Replace the head gaskets or let 'em leak?

My mechanic, who I trust, tells me that my 2000 Subaru Legacy wagon, with about 80,000 miles on it, has leaking head gaskets. Oil has been leaking from them for a few years now – not a lot, just enough to leave spots on the garage floor. Now, antifreeze has started leaking, too. My mechanic says it will cost at least $1700 to pull the engine and fix the head gaskets. My question: Is it worth doing?

Is it worth doing?

The problem is that it will start to leak internally. Coolant in the oil will ruin the oil’s lubricating properties and destroy the engine. And, it doesn’t take a lot. Also, the combustion gasses getting into the coolant will cause constant overheating problems. So the decision really is, “Do I repair the head gaskets or destroy the engine?” If you want to keep the car, repairing the head gasket will be done, just how much damage the engine will suffer before you repair it is the question.
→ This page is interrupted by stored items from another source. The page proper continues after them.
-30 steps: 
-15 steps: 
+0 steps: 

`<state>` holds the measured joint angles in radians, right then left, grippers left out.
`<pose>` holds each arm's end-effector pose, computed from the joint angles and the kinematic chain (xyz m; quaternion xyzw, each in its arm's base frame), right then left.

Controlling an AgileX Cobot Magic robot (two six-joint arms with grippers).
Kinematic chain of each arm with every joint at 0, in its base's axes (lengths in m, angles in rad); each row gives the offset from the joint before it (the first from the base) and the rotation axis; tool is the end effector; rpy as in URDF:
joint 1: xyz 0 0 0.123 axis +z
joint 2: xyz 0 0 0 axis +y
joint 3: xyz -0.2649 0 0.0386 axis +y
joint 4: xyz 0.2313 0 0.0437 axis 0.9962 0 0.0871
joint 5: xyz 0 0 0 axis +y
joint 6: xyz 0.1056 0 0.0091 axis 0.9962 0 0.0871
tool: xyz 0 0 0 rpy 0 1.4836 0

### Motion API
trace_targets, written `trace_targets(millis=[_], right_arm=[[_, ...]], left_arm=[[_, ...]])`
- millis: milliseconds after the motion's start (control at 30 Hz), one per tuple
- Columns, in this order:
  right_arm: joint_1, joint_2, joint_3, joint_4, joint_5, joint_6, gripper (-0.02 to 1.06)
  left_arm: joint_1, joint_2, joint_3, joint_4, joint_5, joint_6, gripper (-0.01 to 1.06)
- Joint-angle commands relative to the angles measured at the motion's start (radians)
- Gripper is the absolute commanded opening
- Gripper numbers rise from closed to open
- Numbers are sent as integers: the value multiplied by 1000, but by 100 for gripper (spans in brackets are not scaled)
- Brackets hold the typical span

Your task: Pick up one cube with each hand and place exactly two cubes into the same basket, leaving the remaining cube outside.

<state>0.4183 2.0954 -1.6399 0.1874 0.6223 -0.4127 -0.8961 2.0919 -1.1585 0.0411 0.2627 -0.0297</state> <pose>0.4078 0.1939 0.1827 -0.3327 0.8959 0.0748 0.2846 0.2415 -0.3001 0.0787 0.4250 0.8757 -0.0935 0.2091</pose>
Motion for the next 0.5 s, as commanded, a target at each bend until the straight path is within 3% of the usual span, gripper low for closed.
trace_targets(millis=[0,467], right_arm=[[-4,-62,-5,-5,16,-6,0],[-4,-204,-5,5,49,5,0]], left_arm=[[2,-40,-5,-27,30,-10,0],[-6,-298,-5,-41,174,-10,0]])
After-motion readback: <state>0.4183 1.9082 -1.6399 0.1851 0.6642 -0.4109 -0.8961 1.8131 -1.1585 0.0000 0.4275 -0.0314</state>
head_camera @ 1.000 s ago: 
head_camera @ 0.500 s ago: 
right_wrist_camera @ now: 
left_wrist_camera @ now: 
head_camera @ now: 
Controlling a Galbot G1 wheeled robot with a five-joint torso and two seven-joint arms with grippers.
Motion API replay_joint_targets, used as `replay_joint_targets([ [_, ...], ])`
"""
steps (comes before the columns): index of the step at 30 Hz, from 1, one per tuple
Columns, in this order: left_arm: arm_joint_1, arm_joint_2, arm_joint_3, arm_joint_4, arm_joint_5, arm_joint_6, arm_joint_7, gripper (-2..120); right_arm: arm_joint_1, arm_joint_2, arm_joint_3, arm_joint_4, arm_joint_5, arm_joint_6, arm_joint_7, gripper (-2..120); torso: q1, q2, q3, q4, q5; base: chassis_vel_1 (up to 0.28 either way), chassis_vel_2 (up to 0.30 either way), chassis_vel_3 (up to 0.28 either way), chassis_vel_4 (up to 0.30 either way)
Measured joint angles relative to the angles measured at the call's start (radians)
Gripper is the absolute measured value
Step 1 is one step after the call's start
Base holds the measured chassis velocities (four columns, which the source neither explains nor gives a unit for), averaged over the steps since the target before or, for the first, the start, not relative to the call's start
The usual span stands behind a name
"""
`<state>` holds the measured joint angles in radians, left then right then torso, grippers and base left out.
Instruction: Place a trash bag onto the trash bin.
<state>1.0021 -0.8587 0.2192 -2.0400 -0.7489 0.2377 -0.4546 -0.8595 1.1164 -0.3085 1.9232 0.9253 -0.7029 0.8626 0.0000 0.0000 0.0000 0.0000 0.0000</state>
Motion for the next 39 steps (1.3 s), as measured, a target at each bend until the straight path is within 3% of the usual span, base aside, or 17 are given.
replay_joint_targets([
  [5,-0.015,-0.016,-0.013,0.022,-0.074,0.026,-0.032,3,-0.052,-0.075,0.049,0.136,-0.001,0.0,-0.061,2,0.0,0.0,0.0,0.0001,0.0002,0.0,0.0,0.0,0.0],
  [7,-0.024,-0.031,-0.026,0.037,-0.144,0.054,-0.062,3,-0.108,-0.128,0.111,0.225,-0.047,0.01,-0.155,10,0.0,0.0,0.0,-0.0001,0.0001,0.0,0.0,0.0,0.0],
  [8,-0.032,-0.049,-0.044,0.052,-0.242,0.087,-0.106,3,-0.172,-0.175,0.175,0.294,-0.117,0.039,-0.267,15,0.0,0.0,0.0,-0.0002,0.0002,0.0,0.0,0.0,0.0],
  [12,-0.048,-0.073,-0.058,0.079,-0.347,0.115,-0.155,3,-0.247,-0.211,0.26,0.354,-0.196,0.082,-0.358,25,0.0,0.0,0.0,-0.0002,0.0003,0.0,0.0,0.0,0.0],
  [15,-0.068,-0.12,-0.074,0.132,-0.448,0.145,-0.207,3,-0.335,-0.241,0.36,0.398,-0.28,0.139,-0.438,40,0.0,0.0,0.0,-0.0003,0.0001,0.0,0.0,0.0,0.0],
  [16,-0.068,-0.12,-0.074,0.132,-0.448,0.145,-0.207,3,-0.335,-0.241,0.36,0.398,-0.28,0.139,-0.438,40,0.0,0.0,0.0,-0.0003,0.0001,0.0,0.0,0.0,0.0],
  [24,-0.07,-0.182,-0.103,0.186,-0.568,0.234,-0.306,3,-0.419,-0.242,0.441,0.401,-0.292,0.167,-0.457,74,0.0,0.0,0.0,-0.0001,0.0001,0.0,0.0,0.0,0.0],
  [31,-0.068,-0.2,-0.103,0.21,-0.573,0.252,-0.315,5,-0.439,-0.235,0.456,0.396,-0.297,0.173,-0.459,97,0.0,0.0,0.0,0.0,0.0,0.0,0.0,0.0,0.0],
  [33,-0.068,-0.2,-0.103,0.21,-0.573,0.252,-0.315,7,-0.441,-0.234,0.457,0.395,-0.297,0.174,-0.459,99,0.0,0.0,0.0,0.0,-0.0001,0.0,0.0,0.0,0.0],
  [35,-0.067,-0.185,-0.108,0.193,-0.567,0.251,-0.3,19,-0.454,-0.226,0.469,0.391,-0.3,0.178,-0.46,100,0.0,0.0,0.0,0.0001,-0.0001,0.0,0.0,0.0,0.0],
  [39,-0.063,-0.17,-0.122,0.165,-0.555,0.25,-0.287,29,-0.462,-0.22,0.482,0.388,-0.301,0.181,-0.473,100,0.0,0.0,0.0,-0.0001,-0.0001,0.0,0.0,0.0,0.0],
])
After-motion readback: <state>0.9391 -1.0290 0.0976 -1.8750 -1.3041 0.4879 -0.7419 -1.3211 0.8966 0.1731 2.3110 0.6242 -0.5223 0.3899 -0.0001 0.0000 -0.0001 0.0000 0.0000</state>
Yes it is worth it, fix it now or drive it till it blows up and then junk it.
If you sell it do the right thing and disclose trouble in sale.

This a problem that has a pretty high frequency on the Subaru 2.5L from 1996-2003 and some 2004. However once you get over this very expensive item the engines run trouble free and cars themselves have relatively few problems and run well into the 200k-300k range.

In addition to the problems described by Bustedknuckles if you don’t fix the leak, the leak itself will also cause (over time) channels to erode at the leak paths. Once that happens, the price of fixing the problem skyrockets, because then you need to add machining to the cost of the headgasket replacement.

There is no “upside” to not fixing this. The problem just gets worse and more expensive to repair over time.

This is sort of the automotive equivalent of a nurse asking a doctor, “Should we stop this arterial bleeding, or just let it go?”.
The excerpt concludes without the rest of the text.